__Work to complete__: Below are records; work out how many of their lines contain "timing" and give only that number.

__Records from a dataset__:
# # # #
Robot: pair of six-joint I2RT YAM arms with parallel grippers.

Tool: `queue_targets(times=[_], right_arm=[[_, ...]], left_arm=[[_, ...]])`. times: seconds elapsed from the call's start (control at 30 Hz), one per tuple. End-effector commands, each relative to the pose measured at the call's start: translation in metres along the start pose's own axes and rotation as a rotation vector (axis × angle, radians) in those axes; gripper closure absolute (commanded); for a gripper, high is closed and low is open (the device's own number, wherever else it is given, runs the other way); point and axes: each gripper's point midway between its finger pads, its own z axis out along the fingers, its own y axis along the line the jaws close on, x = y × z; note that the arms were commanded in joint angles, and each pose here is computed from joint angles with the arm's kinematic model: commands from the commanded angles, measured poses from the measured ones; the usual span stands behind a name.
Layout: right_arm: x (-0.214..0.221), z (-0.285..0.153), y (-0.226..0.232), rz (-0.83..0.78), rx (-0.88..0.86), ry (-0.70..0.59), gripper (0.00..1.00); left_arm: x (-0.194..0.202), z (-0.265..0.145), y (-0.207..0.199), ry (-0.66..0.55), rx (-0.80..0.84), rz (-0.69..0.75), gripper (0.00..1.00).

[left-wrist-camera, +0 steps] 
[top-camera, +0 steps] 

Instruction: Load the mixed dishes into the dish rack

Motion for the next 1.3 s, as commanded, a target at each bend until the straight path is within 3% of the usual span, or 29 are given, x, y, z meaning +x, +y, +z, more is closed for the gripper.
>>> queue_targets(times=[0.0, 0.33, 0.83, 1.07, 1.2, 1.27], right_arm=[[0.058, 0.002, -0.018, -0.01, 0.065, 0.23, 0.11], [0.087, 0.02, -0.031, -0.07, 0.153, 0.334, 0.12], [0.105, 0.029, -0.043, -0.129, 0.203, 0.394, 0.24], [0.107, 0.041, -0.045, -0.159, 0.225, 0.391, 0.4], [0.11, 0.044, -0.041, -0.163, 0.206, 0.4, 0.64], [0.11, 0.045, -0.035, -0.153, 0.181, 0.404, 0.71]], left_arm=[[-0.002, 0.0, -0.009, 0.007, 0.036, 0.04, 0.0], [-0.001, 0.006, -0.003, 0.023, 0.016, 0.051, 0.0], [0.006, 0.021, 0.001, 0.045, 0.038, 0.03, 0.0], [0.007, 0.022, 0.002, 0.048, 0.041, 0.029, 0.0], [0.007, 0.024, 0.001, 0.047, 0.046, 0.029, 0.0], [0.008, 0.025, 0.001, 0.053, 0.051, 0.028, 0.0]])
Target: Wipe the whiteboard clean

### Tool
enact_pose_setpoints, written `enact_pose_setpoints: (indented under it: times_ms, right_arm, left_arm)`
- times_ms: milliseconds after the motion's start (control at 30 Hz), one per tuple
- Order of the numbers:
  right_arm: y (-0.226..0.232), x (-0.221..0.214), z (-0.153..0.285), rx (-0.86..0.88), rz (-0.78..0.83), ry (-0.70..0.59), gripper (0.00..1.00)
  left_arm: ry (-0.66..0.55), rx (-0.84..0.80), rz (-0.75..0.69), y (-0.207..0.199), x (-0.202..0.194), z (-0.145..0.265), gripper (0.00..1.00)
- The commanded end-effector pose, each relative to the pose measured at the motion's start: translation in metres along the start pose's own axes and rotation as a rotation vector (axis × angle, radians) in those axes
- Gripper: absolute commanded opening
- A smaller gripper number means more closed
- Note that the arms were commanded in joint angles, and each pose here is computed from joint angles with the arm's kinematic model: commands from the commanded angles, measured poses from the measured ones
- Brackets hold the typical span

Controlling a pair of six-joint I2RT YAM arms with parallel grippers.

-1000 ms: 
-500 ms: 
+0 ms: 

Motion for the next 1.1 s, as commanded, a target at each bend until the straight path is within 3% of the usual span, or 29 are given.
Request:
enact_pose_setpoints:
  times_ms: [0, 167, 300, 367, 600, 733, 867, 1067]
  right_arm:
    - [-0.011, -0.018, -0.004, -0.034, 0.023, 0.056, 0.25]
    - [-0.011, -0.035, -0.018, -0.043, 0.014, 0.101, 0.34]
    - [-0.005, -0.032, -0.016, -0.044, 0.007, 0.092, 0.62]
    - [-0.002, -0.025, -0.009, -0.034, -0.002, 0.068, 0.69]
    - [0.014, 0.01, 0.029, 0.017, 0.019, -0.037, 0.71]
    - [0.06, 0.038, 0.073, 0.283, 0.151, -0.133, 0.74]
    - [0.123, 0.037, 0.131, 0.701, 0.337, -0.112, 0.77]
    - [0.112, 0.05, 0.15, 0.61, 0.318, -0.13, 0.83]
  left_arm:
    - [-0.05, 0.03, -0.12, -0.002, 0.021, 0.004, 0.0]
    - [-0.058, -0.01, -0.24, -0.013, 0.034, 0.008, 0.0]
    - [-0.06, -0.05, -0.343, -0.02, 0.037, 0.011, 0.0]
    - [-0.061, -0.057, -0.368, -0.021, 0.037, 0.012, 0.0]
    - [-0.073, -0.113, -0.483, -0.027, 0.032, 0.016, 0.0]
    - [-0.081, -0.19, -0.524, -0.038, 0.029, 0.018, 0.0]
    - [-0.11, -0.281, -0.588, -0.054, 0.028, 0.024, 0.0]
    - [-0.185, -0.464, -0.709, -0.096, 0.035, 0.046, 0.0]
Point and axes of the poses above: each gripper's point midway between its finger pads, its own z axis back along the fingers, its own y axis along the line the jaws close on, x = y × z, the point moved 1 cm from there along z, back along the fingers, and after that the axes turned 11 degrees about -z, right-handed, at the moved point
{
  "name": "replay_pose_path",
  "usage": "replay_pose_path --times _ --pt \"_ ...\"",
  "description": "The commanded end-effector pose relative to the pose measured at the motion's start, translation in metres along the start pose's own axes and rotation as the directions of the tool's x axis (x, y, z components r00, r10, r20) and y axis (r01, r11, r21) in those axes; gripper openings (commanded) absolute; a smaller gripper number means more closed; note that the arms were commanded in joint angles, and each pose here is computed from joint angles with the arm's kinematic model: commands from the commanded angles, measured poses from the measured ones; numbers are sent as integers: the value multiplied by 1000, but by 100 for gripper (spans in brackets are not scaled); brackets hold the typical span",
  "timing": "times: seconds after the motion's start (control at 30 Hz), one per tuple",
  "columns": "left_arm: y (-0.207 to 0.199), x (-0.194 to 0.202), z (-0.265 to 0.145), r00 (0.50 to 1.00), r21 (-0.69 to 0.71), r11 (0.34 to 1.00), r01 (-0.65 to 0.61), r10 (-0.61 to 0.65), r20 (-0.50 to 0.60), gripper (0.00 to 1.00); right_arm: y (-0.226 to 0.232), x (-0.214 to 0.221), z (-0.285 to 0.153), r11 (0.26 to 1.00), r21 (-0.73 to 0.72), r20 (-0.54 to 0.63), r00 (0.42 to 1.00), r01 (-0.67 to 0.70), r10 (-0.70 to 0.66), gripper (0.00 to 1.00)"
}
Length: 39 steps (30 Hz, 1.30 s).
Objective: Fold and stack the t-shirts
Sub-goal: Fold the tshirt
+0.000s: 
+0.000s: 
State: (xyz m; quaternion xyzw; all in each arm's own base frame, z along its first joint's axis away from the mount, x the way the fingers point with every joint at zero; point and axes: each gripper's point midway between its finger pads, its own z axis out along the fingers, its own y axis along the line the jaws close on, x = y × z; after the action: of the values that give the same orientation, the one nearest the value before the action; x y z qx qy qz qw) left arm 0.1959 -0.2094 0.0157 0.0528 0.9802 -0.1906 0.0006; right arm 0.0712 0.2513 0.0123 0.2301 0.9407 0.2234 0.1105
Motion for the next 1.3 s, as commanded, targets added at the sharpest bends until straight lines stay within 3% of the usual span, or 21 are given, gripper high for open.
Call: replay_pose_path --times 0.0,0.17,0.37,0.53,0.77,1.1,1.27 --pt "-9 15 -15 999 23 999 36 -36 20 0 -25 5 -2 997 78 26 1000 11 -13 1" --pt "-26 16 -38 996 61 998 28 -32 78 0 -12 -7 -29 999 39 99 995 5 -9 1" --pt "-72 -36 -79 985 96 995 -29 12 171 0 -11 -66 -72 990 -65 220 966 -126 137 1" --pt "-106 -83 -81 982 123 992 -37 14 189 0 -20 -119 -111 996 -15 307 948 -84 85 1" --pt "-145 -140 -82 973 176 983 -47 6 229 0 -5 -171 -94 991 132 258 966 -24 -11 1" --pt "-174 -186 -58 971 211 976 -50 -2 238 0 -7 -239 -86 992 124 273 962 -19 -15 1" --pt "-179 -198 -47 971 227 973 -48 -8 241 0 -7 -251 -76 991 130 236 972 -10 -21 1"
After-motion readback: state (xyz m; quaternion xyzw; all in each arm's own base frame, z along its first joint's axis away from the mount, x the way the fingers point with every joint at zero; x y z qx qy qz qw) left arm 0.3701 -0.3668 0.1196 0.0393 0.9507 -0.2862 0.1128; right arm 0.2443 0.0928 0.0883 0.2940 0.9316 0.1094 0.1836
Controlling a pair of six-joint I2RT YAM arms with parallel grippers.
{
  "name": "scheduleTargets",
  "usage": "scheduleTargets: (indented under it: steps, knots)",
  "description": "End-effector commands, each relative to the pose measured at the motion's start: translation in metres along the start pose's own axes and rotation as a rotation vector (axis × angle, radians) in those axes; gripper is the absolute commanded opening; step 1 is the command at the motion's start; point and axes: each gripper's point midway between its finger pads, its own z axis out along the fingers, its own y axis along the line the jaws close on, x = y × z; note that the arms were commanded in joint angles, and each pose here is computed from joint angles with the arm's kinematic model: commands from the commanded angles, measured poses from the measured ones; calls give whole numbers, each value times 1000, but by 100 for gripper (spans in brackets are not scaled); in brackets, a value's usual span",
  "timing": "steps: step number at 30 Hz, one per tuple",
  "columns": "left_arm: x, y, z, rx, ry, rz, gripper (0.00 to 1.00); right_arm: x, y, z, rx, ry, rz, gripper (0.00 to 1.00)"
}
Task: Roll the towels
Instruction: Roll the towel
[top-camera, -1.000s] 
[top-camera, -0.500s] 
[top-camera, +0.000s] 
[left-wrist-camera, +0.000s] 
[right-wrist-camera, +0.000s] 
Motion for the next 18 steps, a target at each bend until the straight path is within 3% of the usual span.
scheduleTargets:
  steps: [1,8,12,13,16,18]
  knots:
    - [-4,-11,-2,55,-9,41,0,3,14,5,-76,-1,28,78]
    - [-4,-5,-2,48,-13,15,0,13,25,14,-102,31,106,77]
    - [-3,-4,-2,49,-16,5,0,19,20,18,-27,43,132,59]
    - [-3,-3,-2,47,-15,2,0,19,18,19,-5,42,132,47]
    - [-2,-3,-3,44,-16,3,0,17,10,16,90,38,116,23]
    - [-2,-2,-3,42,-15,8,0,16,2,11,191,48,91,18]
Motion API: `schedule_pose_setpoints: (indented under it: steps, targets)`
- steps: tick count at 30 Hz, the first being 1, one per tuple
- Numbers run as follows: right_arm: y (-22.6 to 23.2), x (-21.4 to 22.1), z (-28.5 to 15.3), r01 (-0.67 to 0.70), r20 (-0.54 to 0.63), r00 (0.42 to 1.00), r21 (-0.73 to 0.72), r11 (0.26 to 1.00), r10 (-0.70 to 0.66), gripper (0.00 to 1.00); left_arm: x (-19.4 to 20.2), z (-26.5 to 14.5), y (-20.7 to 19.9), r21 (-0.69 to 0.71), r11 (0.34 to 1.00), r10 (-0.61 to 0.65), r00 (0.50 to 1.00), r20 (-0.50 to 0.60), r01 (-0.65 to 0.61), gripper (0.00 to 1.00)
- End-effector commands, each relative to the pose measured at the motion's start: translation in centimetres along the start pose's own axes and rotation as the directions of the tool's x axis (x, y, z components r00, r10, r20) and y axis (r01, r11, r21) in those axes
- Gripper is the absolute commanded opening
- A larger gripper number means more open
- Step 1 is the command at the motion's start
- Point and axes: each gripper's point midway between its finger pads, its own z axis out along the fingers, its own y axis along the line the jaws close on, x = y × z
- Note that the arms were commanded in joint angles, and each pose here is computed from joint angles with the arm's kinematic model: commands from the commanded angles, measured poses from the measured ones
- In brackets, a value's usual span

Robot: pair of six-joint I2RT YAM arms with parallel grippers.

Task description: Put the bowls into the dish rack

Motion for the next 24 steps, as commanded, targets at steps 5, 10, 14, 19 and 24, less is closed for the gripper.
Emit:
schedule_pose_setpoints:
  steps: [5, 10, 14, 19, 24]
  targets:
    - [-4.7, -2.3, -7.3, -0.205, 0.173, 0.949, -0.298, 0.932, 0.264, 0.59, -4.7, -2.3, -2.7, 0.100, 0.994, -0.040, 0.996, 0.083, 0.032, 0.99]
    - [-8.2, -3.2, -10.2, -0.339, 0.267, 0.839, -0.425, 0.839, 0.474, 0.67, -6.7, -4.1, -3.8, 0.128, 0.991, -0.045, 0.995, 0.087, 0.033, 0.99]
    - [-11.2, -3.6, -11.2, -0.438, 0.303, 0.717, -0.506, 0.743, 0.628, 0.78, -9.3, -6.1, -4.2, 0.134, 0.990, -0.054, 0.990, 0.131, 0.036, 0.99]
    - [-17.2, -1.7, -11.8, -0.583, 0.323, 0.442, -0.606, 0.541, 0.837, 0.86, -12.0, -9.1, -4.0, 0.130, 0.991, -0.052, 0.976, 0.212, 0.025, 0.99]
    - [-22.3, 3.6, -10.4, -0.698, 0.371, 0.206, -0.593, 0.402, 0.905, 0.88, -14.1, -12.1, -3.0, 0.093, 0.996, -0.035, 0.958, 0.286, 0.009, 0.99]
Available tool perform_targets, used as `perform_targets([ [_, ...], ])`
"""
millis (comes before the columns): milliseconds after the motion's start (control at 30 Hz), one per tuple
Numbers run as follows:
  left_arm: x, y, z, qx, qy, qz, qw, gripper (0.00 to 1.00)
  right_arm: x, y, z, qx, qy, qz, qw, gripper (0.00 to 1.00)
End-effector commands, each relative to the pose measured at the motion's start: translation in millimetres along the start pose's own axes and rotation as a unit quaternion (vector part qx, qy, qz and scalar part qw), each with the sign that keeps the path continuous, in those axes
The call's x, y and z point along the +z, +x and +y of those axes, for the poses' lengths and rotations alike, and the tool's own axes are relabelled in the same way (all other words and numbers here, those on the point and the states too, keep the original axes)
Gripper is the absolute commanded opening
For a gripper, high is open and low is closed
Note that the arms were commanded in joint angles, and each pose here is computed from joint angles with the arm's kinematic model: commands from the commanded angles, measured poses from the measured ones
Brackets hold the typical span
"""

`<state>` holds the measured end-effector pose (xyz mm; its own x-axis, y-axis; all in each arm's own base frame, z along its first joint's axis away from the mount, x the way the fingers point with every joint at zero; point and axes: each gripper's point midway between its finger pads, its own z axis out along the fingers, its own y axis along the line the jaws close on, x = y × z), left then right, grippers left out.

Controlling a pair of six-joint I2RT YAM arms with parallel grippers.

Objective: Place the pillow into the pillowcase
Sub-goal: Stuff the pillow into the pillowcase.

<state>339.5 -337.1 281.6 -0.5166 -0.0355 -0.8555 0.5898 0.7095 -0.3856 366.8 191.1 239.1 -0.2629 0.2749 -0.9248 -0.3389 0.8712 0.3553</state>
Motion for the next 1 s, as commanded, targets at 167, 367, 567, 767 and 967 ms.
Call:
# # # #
__Output__: 2